How's this for an oxymoron? High-school dress codes for females promote rape culture.

You may be scratching your head, dear reader, trying to figure out how school rules requiring students to dress appropriately for that serious enterprise known as learning something encourage young boys to fill their heads with thoughts of sexual assault. Shouldn't the modesty rules encourage the boys, undistracted by scantily clad females, to assault their chemistry problem sets instead?

Not so, apparently, at Boston Latin School, the city's magnet high school for the academically gifted. Here's what Fox News reports:

Administrators at prestigious Boston Latin School have been embroiled in a dispute with female students over rape culture.

And the whole thing was triggered by the school’s decision to actually enforce its longstanding dress code.
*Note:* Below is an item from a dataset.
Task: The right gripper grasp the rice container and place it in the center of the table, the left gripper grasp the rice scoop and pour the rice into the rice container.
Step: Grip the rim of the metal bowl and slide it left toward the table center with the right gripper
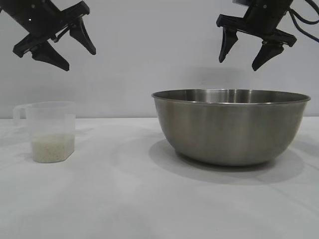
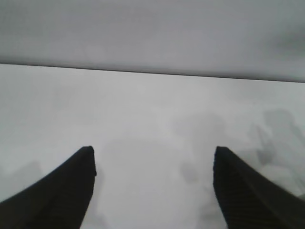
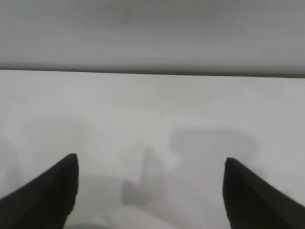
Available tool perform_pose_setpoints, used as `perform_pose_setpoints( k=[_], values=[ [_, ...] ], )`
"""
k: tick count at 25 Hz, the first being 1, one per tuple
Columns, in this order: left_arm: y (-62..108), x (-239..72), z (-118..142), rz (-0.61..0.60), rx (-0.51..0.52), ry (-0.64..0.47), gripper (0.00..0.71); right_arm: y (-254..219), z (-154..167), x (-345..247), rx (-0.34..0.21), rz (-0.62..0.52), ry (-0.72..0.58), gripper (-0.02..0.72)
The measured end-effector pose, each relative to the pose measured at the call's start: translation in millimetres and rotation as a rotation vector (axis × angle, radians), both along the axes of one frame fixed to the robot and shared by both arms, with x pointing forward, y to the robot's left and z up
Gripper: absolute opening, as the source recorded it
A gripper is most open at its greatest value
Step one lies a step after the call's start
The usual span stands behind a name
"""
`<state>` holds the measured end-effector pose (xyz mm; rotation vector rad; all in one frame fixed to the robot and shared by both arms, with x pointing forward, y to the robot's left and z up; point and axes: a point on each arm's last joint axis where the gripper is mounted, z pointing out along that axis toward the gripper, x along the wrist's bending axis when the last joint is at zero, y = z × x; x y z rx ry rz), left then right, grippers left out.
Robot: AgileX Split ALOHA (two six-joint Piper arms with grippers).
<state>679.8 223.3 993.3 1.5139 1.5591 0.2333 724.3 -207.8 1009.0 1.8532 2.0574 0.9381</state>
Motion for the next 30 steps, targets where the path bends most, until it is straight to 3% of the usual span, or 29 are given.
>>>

Furthermore, the dress code itself scarcely requires the girls to don burkhas:

It bans gang-related colors and symbols, sexually explicit logos, hemlines higher than 4 inches above the knee, and shirt-shoulder straps narrower than the width of three fingers. It also prohibits leggings worn as pants (as opposed to under a skirt or dress).

That sounds reasonable. Try showing up at most jobs in a micro-mini and a spaghetti-strap tank top. Nonetheless, several female students at Boston Latin posted this Change.org petition:

By allowing the school to dress code us, we are telling the school several things:

Yes, we still live in a patriarchal society where men can decide whether a female’s clothing is appropriate or inappropriate.

Yes, a body should be covered in order to be attractive. Establishing a sense of shame towards girls bodies is okay and perfectly acceptable.

Yes, a girl’s body is a sinful temptation that needs to be covered up at all costs for others to focus on their education.

Yes, a female’s body is more tempting and sexual than a male’s body.

Yes, it is our fault when girls get raped because they should have covered up and avoided the situation by dressing in a way that does not attract another person.

Let's see–if girls supposedly get raped because they're not "covered up," how does requiring them to cover up encourage rape? I'm confused. And where's the part of the dress code that says that girls look more "attractive" in skirts four inches above their knees than in skirts eight inches above their knees?

Also–don't they teach punctuation at Boston Latin? It's "girls' bodies," not "girls bodies."

The school may be prestigious, but its curriculum could use some revamping in the logic and grammar departments.